On October 30, 2015, in a 686-page document, the Securities and Exchange Commission (SEC) adopted final rules permitting companies to offer and sell securities through crowdfunding portals. Title III of the JOBS Act first created the exemption under the federal securities laws so internet crowdfunding could be used to raise capital, which was finalized by the October 30, 2015 publication. The rules take effect 180 days after publication in the Federal Register, so the first crowdfunding offerings are expected to begin in mid-2016.
A Review of the Crowdfunding Rules
According to the SEC Press Release, the final rules are intended to "give small business an additional avenue to raise capital and provide investors with important protections." While the previous securities laws required investment to come from high-income, accredited individuals and institutions, the new rules open the investor base to all individuals. Specifically, the new rules provide for the following:
- Allow a company to raise a maximum aggregate amount of $1 million through crowdfunding in a 12-month period;
- Allow individual investors to invest in crowdfunding offerings, limited to the following aggregate amounts over a 12-month period:
- If the annual income or net worth of the individual is less than $100,000, the individual may invest the greater of:
- $2,000, or
- 5% of the lesser of the individual's annual income or net worth
- If the annual income and net worth of the individual is $100,000 or more, the individual may invest 10% of the lesser of annual income or net worth
- During the 12-month period, the aggregate amount of securities sold to an individual investor through crowdfunding may not exceed $100,000
- Require that securities purchased in a crowdfunding issuance may not be resold for one year
- Require that all crowdfunding transactions take place through an SEC-registered funding portal (i.e. a registered crowdfunding website), which are subject to various investor protection and education requirements
Investor protection continues to be the major concern of the SEC in its rulemaking. The SEC requires companies making a crowdfunding offering to disclose the following information to the SEC and investors:
- The price to the public or the method for determining the price
- The target offering amount
- The deadline to reach the targeted offering amount
- Whether the company will accept investments in excess of the target offering amount
- A discussion of the company's financial condition
- Financial statements of the company, which depending on the offering amount, may need to be reviewed or audited by an independent public accountant
- A description of the business and intended use of the proceeds of the offering
- Information about officers, directors, and owners of 20% or more of the company
- Certain related-party transactions
Companies will also be required to file an annual report with the SEC and provide the report to its investors.

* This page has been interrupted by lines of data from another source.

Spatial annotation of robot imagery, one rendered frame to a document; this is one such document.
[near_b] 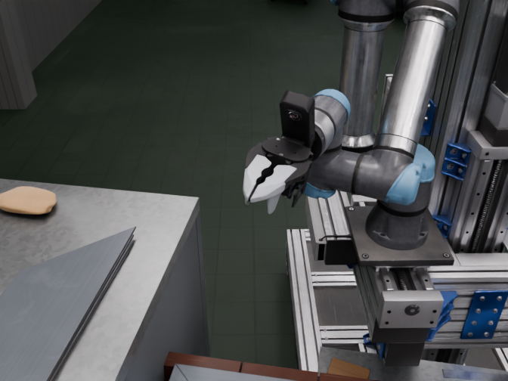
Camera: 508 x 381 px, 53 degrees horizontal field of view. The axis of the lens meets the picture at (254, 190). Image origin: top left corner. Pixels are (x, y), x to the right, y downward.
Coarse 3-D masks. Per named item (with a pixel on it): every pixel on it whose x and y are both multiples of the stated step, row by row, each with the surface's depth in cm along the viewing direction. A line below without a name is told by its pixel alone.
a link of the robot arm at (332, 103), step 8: (320, 96) 91; (328, 96) 90; (336, 96) 91; (344, 96) 93; (320, 104) 87; (328, 104) 88; (336, 104) 89; (344, 104) 91; (328, 112) 86; (336, 112) 88; (344, 112) 91; (336, 120) 87; (344, 120) 91; (336, 128) 87; (336, 136) 91; (336, 144) 92
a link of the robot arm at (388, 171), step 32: (416, 0) 94; (448, 0) 92; (416, 32) 93; (416, 64) 92; (416, 96) 91; (384, 128) 92; (416, 128) 91; (384, 160) 90; (352, 192) 94; (384, 192) 90; (416, 192) 90
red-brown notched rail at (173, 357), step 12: (168, 360) 122; (180, 360) 122; (192, 360) 122; (204, 360) 122; (216, 360) 122; (228, 360) 122; (168, 372) 122; (240, 372) 121; (252, 372) 119; (264, 372) 119; (276, 372) 119; (288, 372) 119; (300, 372) 119; (312, 372) 119
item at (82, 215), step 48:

Certain companies are ineligible from crowdfunding, including a company that fails to comply with the annual reporting requirements for two years, or a company that has no specific business plan or that has a business plan to engage in a merger or acquisition with another company.
What it Means
The new rules greatly improve the access to capital of small businesses, while aiming to protect investors from irresponsible or dishonest companies and fund-seekers. The new rules could prove revolutionary for startups, but companies should keep in mind the rules remain in their infancy, and will likely come with certain growing pains. Startups considering crowdfunding should pay close attention as the successes and pitfalls of the new crowdfunding rules begin to take shape.